Several skin conditions can cause itching and marks in the groin area, so it helps to know what sets pubic lice bites apart.

  • Scabies produces small red bumps, pustules, or tiny blisters rather than flat blue-gray spots. The hallmark of scabies is a thin, thread-like burrow line in the skin, most often found on the finger webs, wrists, elbows, and buttocks. Scabies lesions are raised; pubic lice marks are flat.
  • Folliculitis causes red, pus-filled bumps centered on individual hair follicles. These look like small pimples and lack the blue-gray discoloration of lice bites.
  • Flea or bedbug bites are typically red, raised welts that appear in clusters or lines. They itch intensely but don’t turn blue, and they commonly show up on the legs, ankles, or torso rather than specifically in hairy areas.
  • Contact dermatitis from soaps, detergents, or fabrics causes widespread redness and irritation across an area of skin. It doesn’t produce the discrete, individual spots that lice bites create.

The blue-gray color is really the distinguishing feature. If you see flat, bluish marks concentrated in hairy areas of the body, pubic lice should be high on the list.

How Pubic Lice Spread

Pubic lice spread primarily through close body contact, most commonly during sexual activity. Transmission through shared bedding, towels, or clothing is possible but uncommon. The lice cannot jump or fly; they crawl from one person’s body hair to another’s, which is why sustained skin-to-skin contact is the main route.

Treating the Bites and the Infestation

The bites themselves heal on their own once the lice are eliminated. Blue-gray spots typically fade within a few days to a week. Any sores from scratching take longer but generally clear up without scarring unless a bacterial infection develops.

To clear the infestation, over-the-counter treatments are usually effective. The standard approach is a cream rinse containing permethrin, applied to the affected areas and washed off after 10 minutes. An alternative is a pyrethrin-based product, used the same way. Both are available at most pharmacies without a prescription. You apply the product to all affected hairy areas, not just the pubic region, since lice may have spread to other body hair.

After treatment, you’ll want to wash all clothing, bedding, and towels in hot water (at least 130°F) and dry them on a high heat setting. Items that can’t be washed should be sealed in a plastic bag for two weeks.

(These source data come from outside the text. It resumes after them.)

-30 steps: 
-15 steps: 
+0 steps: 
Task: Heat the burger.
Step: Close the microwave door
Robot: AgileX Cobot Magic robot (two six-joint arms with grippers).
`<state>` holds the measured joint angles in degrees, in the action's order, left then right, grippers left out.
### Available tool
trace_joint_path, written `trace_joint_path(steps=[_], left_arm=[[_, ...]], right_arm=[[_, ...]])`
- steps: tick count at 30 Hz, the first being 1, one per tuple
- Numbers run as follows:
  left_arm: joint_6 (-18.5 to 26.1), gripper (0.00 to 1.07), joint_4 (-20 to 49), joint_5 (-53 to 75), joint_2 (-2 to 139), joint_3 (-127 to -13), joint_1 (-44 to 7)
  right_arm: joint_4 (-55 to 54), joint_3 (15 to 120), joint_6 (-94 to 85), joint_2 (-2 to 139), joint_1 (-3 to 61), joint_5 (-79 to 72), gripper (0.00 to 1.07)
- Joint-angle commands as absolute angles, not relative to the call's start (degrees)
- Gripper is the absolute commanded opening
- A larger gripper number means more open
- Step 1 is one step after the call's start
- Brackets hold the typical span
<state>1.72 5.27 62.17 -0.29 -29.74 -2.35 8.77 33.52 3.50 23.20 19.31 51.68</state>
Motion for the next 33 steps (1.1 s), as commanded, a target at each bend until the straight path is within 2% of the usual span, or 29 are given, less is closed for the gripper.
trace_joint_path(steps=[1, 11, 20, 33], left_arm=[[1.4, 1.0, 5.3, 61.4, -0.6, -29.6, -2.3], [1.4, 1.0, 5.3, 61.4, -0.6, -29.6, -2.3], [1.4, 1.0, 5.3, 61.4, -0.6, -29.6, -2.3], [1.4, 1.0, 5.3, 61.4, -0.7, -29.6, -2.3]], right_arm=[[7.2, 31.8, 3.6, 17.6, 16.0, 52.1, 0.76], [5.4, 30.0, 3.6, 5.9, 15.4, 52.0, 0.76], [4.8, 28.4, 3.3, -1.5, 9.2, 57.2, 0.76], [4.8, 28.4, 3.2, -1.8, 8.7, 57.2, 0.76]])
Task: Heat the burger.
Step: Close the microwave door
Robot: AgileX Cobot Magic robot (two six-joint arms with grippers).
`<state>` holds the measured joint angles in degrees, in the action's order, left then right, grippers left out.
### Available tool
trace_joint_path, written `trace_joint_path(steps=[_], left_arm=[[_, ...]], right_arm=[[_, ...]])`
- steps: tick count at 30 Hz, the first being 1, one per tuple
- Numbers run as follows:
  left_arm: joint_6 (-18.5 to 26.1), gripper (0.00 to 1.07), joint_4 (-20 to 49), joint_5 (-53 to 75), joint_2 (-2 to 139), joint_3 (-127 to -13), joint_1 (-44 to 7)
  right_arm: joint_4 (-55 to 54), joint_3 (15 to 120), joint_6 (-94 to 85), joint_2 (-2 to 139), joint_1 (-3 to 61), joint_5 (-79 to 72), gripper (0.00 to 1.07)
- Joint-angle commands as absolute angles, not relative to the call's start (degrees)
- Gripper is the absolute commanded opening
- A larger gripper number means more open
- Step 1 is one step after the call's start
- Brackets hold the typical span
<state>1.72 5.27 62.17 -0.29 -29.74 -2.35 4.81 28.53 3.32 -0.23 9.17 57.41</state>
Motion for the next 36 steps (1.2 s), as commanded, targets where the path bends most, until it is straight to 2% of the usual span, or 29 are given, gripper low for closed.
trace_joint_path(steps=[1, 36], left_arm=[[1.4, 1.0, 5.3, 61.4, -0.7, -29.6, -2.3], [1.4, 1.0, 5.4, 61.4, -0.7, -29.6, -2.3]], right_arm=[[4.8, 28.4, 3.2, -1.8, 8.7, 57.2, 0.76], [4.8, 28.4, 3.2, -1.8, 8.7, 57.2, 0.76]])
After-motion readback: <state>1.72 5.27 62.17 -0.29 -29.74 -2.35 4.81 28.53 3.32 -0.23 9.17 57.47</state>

Sexual partners from the past month should be notified and treated as well, even if they don’t have symptoms yet, since they may be in the early stages of infestation before itching begins.

If over-the-counter options don’t work after a second application, prescription alternatives are available. For lice on the eyelashes, treatment is different and typically involves applying a thick ointment to the lash line to suffocate the lice, since standard insecticidal products should not be used near the eyes.